Corona virus, la febbre di crescenza e la cura del “tettete”

Corona virus, la febbre di crescenza e la cura del “tettete”

1 Marzo 2020 0 Di Lidano Grassucci

“Ohi cetto te la freve” “i che sarà, su mammocci è freve di crescenza”. Nonna mia, Za Pippa, e Tetta (la vicina di casa) intorno al “mio dolore”

Febbre di crescita, vi immaginate arriva nei talk show e una persona davanti a “signori incravattati” che raccontano della tempesta della morte gli dice “E’ febbre di crescenza”.

La cura? Il letto, il vino caldo, e la pazienza di starci dietro al malato. Poi quando la fase acuta si faceva più lieve “na cica di tetete” (un poco di tè) con i pavesini, o con il biscotto d’uovo. Il dottore? Si chiamava poco e solo se non si capiva. Le coperte durante la fase di “sfebbratura” si sovrapponevano, erano come gli stadi di un missile che doveva andare sulla Luna.

 

(Per i cultori del tè con gli aromi di oggi: era Tè Star prima o poi forse Tè Ati, e sapeva di te e basta)

Febbre di crescenza detta a un giornalista sacristo e saccente che parla in pizzo di cose che disconosce.

Il termometro aveva come marcatore il mercurio che se cadeva e si frantumava, andava via, come la febbre dopo un poco, ed era questa “scomparsa del mercurio” l’esperimento più scientifico che potevamo fare.

Era così rituale questa cura alla crescenza, che la prima volta che di pomeriggio a Latina a casa di una mia amica mi offrirono il te io rimasi perplesso commentando “ma non sto mica male”. Erano originari di Sezze e capirono ridendo la mia osservazione, e non vi dico la mia assurda meraviglia alla scoperta che esisteva anche il te al latte. Un altro mondo.

Finita la febbre, finiva sempre, eravamo ancora più magri (ma intanto qualche pavesino e qualche biscotto d’uovo lo avevamo conquistato) e ci misuravano. Non ci crederete ma risultavamo più alti di almeno tre centimetri, e più magri di un chilo dei pochi che già avevamo. Loro, le nonne matrone romane che sapevano del mondo cose che oggi neanche pensate siano nel mondo, erano soddisfatte: non avevano isolato il virus, ma avevano risolto con l’esperienza. Badate bene, non erano antiscientifiche, sentivano quando c’era qualcosa di diverso, conoscevano i guai perchè li avevano visti tutti e quando chiamavano il medico era cosa grave, già certificata, e guai a non fare quel che il medico diceva: lui era sapere, loro esperienza. Due mondi diversi ma rispettosissimi l’un dell’altro.

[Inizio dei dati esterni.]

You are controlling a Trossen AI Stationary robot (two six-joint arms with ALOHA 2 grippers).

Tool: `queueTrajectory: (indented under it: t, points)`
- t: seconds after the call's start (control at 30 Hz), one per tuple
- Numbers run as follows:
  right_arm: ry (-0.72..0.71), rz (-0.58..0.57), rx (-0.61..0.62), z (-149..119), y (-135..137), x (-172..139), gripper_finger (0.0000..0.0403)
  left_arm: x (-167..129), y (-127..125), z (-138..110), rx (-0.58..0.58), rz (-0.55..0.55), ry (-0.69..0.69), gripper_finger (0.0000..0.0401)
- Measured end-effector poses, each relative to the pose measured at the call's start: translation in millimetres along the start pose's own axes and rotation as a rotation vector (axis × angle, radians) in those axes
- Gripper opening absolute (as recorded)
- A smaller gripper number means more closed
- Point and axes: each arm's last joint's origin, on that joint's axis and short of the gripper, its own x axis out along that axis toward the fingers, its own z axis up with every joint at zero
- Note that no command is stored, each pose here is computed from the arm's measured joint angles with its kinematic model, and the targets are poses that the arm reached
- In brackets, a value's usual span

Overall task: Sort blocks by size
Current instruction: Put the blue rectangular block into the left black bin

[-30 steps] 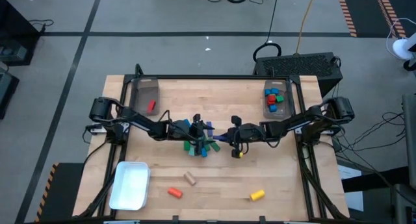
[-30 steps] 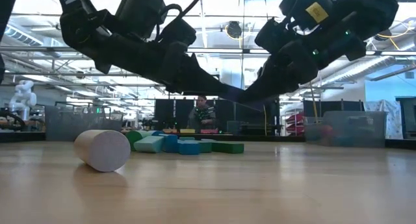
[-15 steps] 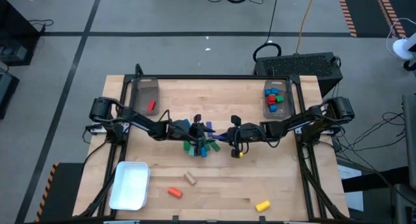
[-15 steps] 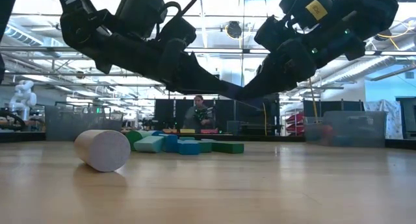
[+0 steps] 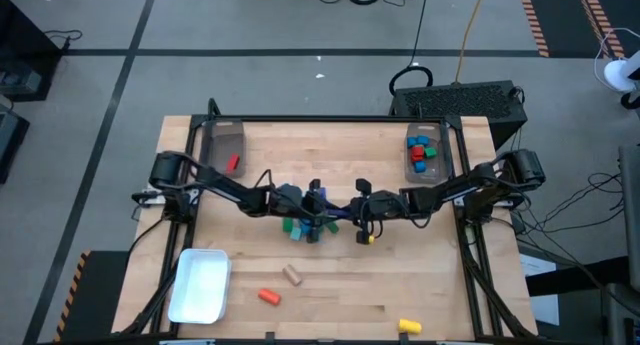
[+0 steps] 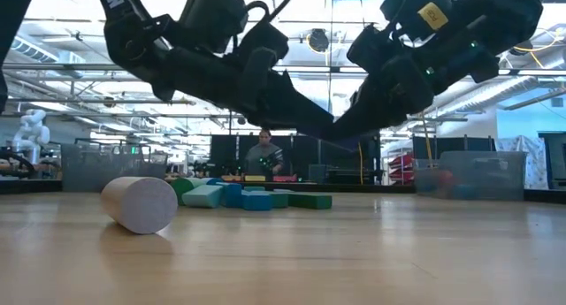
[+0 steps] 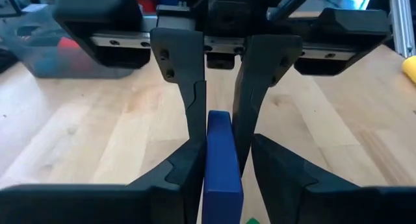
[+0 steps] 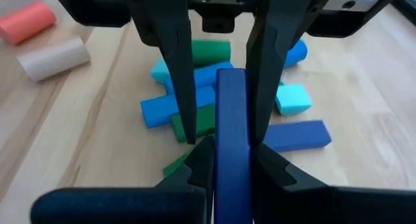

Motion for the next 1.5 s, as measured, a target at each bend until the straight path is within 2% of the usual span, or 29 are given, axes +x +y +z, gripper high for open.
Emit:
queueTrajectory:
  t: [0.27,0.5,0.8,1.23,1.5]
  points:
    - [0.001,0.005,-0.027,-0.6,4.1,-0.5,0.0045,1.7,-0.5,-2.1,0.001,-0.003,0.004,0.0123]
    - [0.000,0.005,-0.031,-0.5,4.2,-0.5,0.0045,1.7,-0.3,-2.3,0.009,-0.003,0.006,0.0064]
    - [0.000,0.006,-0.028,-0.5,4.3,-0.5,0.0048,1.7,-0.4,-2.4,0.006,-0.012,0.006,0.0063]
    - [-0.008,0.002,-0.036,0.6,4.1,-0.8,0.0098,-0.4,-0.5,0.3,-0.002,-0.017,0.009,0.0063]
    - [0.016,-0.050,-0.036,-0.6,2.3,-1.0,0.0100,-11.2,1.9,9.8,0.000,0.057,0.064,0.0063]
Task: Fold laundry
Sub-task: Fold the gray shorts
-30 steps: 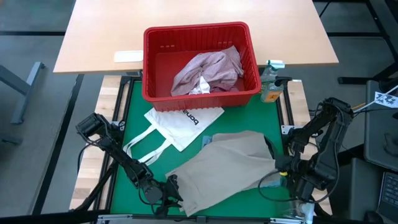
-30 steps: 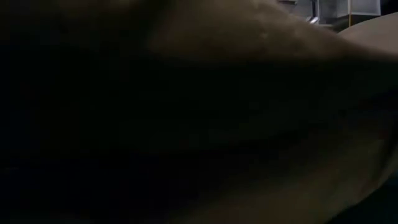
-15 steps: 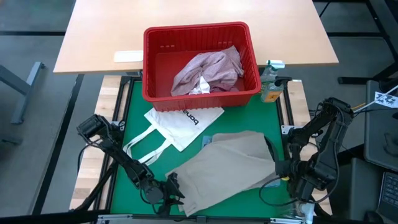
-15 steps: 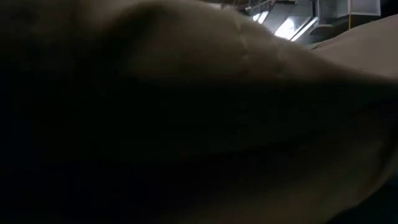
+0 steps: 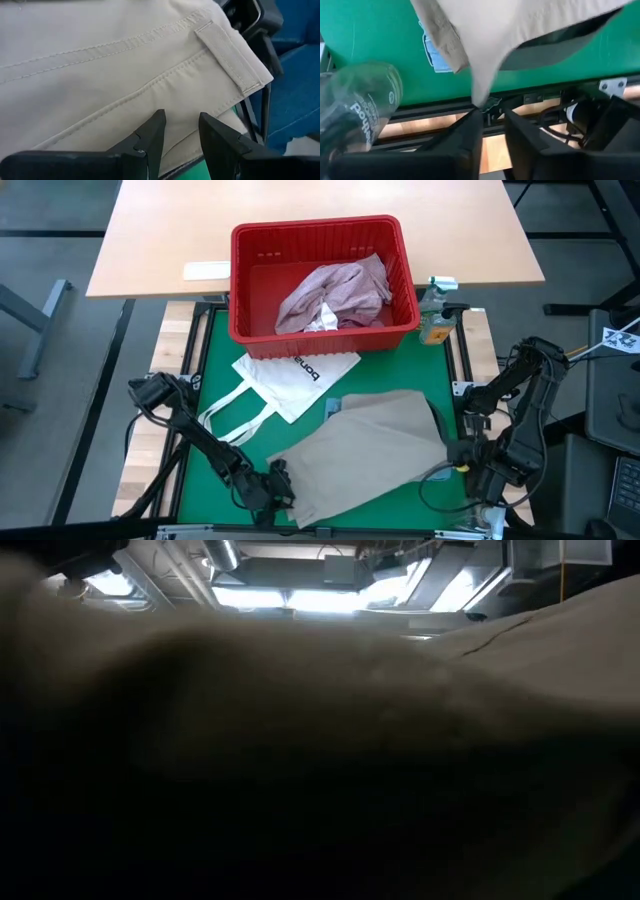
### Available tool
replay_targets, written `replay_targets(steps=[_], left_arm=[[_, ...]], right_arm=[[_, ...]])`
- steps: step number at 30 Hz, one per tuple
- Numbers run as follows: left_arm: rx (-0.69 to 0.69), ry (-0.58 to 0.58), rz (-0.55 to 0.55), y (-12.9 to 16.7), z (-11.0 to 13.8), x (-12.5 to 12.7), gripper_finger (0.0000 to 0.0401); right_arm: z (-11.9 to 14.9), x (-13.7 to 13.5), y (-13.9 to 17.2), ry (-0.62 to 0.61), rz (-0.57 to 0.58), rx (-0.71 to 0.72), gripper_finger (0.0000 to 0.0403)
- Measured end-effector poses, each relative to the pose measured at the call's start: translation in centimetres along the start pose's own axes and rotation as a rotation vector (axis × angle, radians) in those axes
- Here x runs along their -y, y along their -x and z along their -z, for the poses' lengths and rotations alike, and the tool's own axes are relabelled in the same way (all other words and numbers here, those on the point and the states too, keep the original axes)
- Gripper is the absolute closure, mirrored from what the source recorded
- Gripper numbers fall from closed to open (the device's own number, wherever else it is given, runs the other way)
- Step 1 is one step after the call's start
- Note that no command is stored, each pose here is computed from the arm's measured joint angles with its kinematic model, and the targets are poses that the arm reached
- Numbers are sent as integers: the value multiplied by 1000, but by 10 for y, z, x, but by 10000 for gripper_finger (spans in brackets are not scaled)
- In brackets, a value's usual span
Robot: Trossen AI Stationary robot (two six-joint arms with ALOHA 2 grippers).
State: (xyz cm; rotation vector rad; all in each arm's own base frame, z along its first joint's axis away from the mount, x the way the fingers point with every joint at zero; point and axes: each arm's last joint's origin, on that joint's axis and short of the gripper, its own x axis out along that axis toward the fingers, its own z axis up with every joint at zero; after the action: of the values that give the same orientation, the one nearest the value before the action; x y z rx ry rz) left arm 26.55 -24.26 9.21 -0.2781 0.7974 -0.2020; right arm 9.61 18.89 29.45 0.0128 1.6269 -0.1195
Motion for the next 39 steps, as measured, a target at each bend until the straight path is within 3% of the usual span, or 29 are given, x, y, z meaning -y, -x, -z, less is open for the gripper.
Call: replay_targets(steps=[9, 15, 20, 24, 30, 39], left_arm=[[-83, 46, 54, 1, 5, 2, 282], [-156, 85, 76, 11, 5, 5, 282], [-199, 69, 28, 33, -1, 4, 282], [-182, 61, -3, 41, -5, 2, 282], [-183, 71, 13, 42, -7, 3, 282], [-185, 92, 17, 43, -8, 4, 282]], right_arm=[[-2, 0, 0, -55, -10, 4, 226], [-17, 7, 1, -126, -50, -82, 213], [-35, 17, 1, -140, -81, -114, 212], [-50, 28, 1, -102, -49, -45, 212], [-72, 41, 1, -119, 68, 179, 212], [-97, 12, 1, -19, -183, 432, 212]])
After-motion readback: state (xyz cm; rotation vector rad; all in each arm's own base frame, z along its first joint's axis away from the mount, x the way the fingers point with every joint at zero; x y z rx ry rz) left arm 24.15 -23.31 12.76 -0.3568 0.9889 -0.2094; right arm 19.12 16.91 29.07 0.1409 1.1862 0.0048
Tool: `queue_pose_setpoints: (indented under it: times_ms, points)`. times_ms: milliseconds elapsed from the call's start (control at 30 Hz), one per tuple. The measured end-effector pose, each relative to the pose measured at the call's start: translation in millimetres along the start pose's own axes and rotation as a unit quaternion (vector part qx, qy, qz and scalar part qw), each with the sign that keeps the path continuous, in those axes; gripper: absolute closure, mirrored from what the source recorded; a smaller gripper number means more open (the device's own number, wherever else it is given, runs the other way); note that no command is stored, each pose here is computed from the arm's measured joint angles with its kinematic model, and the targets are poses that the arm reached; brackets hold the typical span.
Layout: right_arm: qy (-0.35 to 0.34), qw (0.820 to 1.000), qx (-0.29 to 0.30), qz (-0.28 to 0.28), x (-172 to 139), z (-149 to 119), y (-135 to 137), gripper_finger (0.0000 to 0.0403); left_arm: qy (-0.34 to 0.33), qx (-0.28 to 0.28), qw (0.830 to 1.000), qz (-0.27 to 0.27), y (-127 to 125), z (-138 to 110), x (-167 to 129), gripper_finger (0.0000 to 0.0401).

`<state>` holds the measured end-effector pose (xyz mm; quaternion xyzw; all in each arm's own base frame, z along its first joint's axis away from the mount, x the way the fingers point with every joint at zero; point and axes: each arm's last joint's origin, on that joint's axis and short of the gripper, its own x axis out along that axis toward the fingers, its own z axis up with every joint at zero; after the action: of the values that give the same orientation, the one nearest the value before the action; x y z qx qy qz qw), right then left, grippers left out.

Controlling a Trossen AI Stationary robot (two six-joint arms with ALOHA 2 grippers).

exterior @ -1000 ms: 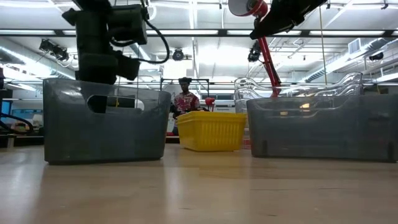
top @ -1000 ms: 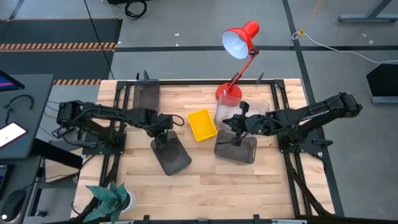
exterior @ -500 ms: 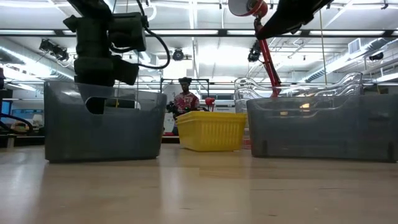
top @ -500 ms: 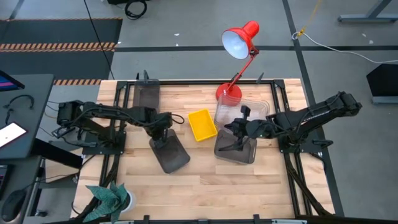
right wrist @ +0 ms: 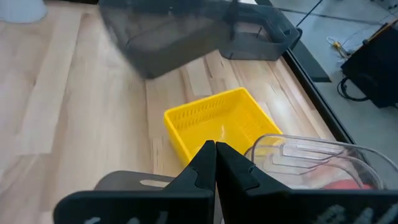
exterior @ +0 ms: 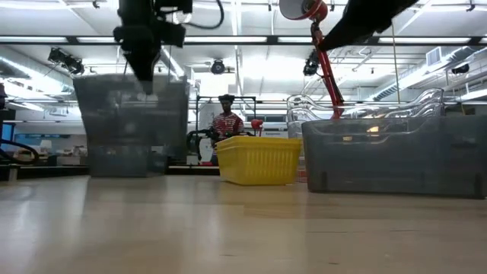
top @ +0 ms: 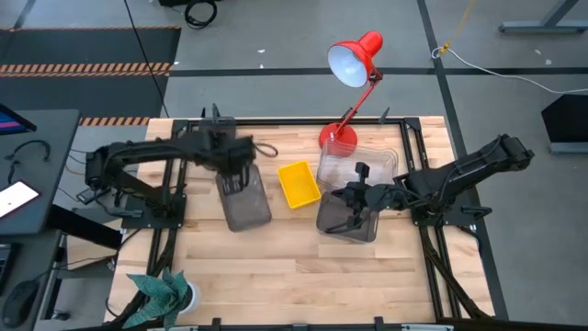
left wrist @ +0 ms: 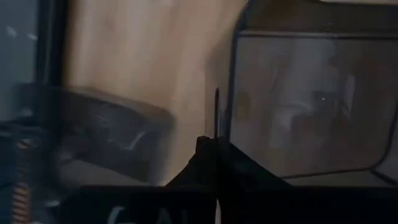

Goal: Stack baskets by color
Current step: Stack the bottom left black bin on top of the top black bin

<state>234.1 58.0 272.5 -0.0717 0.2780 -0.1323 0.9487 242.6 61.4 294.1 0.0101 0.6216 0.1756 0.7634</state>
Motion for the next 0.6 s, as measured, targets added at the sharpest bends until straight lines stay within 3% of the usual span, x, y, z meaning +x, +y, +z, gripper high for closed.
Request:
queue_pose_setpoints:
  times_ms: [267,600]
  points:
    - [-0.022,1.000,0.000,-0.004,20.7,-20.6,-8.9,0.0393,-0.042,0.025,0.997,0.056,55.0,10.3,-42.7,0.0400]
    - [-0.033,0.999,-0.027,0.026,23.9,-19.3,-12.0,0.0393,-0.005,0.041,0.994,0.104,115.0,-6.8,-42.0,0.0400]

Il vino caldo e il te, e le cose tornavano a posto per proprio conto. Ma non credo fossero queste cose, ma la mano sulla fronte che misurava lo stato del male tra un intervento del mercurio e l’altro.

Noi sapevamo anche fare bene i malati, allungare di un poco la malattia significava saltare qualche giorno di scuola, e “tettete” (col limone, tanto limone che stringeva e preveniva effetti collaterali) e Pavesini a volontà.

Se stavano male i grandi? Brodo di pollo, di piccione, o di granunchi (rane)… ma è un’altra storia, e non ditela ai cinesi.